EXERCISE OBJECTIVE: Transcribe exactly the span of lines that begins the records and ends with the line holding "If you could segment the black skirt, I", both boundary lines included.

DATA FOR THE TASK:

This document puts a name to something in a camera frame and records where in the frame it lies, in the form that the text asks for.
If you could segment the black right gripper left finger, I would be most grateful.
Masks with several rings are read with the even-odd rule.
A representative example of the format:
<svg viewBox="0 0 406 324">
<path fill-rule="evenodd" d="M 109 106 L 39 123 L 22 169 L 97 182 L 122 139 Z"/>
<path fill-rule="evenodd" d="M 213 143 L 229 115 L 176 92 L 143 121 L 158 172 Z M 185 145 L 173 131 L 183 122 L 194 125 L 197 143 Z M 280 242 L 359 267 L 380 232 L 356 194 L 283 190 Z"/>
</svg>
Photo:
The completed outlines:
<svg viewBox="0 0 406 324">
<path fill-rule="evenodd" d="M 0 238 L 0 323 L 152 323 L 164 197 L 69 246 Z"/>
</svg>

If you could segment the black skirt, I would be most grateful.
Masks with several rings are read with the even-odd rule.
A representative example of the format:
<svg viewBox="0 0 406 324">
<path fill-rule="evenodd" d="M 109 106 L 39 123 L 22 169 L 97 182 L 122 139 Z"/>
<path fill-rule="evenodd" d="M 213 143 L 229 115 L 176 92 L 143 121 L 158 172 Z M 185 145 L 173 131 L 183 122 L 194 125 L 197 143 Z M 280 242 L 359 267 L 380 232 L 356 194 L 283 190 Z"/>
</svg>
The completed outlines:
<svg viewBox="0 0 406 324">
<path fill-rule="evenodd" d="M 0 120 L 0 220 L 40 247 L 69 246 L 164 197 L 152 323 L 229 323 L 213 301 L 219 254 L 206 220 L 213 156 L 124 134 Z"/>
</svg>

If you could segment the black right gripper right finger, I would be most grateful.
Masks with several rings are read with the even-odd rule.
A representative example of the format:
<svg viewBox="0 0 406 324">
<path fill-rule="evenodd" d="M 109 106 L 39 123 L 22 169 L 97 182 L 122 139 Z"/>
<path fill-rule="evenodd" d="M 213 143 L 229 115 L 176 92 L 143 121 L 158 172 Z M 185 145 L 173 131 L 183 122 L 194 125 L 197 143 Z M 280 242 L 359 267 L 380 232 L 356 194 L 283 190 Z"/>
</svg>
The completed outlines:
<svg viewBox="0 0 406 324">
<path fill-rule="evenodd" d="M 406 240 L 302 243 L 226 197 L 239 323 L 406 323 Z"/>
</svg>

SOLVED PROBLEM:
This document puts a name to something in a camera frame and records where in the frame it lies, in the form that the text asks for.
If you could segment the black right gripper left finger, I would be most grateful.
Masks with several rings are read with the even-odd rule.
A representative example of the format:
<svg viewBox="0 0 406 324">
<path fill-rule="evenodd" d="M 109 106 L 39 123 L 22 169 L 97 182 L 122 139 Z"/>
<path fill-rule="evenodd" d="M 213 143 L 229 115 L 176 92 L 143 121 L 158 172 Z M 185 145 L 173 131 L 183 122 L 194 125 L 197 143 Z M 280 242 L 359 267 L 380 232 L 356 194 L 283 190 Z"/>
</svg>
Photo:
The completed outlines:
<svg viewBox="0 0 406 324">
<path fill-rule="evenodd" d="M 0 238 L 0 323 L 152 323 L 164 197 L 69 246 Z"/>
</svg>

If you could segment the black skirt, I would be most grateful.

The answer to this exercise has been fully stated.